Informix Guide to SQL: Syntax
SQL Statements

UPDATE STATISTICS

Use the UPDATE STATISTICS statement to:

determine the distribution of column values.

update the system catalog tables that the server uses to optimize queries.

force reoptimization of SPL routines.

convert existing table indexes when you upgrade the database server.

Syntax


Element	Purpose	Restrictions	Syntax
column	Name of a column in the specified table	The column must exist. If you use the LOW keyword and want the UPDATE STATISTICS statement to do minimal work, specify a column name that is not part of an index.

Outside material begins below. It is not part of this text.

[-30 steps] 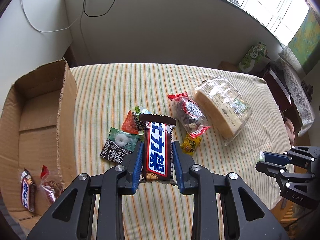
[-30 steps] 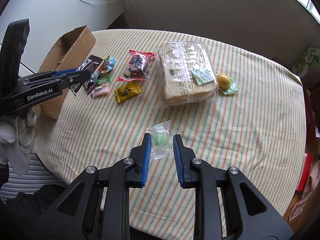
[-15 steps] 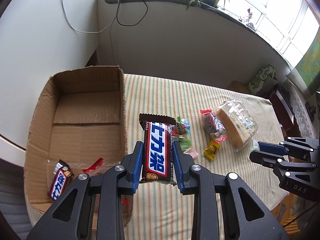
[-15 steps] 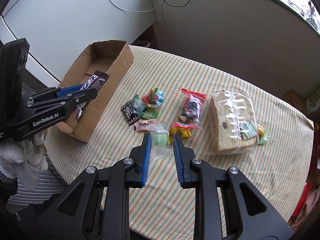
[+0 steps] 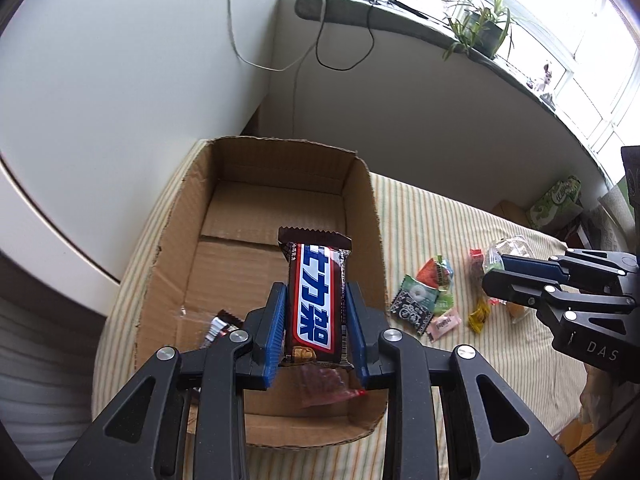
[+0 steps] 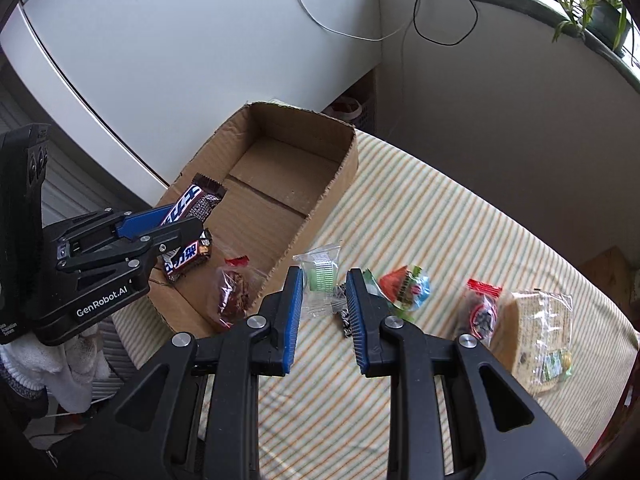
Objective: Organize snacks
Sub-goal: 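Open the left tool inside the box while the right tool drops the candy packet there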
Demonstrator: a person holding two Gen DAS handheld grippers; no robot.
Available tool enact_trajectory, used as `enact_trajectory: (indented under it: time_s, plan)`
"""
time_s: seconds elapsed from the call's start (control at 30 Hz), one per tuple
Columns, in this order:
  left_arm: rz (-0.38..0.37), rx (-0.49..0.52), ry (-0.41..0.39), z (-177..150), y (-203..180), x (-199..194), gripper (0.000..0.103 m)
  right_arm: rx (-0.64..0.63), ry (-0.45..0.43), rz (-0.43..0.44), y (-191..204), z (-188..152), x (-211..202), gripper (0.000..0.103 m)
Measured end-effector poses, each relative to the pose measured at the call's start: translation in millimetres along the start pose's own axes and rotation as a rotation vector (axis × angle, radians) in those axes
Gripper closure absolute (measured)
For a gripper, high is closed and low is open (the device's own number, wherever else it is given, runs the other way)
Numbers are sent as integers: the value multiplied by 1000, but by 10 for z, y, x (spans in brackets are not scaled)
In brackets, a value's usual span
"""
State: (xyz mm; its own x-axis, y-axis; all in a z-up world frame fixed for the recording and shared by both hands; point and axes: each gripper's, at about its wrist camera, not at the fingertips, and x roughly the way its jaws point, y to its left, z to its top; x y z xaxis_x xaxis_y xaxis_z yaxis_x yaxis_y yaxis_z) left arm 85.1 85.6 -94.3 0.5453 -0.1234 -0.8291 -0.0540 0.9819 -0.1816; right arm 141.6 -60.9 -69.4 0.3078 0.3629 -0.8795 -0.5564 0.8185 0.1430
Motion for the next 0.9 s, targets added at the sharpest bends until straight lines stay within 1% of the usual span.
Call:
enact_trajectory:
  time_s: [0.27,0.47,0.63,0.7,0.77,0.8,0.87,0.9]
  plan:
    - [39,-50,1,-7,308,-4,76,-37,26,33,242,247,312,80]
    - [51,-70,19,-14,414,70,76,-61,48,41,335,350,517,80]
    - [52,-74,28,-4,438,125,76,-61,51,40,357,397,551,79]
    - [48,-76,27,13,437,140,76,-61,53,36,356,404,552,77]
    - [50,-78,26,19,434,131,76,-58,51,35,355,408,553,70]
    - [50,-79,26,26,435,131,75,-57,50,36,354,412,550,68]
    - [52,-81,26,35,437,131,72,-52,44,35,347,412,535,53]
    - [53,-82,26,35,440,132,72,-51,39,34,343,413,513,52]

If you use the MEDIUM or HIGH keywords, column cannot be a BYTE or TEXT column.	Identifier, p. 4-205
synonym	Name of synonym for table for which statistics are updated	The synonym and the table to which the synonym points must reside in the current database.	Database Object Name, p. 4-50
table	Name of table for which statistics are updated	The table must reside in the current database.	Database Object Name, p. 4-50

Usage

You cannot update the statistics used by the optimizer for a table or UDR that is external to the current database. That is, you cannot update statistics on remote database objects.

Scope of UPDATE STATISTICS

If you do not specify any clause that begins with the FOR keyword, statistics are updated for every table and SPL routine in the current database, including the system catalog tables. Similarly, if you use a clause that begins with the FOR keyword, but do not specify a table or SPL routine name, the database server updates the statistics for all tables, including temporary tables, or all SPL routines in the current database.

If you use the FOR TABLE clause without a specific table name to build distributions on all of the tables in the database, distributions will also be built on all of the temporary tables in your session.

Updating Statistics for Tables

Although a change to the database might obsolete the corresponding statistics in the systables, syscolumns, sysindexes, and sysdistrib system catalog tables, the database server does not automatically update them.

Issue an UPDATE STATISTICS statement in the following situations to ensure that the stored distribution information reflects the state of the database:

You perform extensive modifications to a table.

An application changes the distribution of column values.

The UPDATE STATISTICS statement reoptimizes queries on the modified objects.

You upgrade a database for use with a newer database server.

The UPDATE STATISTICS statement converts the old indexes to conform to the newer database server index format and implicitly drops the old indexes.
You can choose to convert the indexes table by table or for the entire database at one time. Follow the conversion guidelines in the Informix Migration Guide.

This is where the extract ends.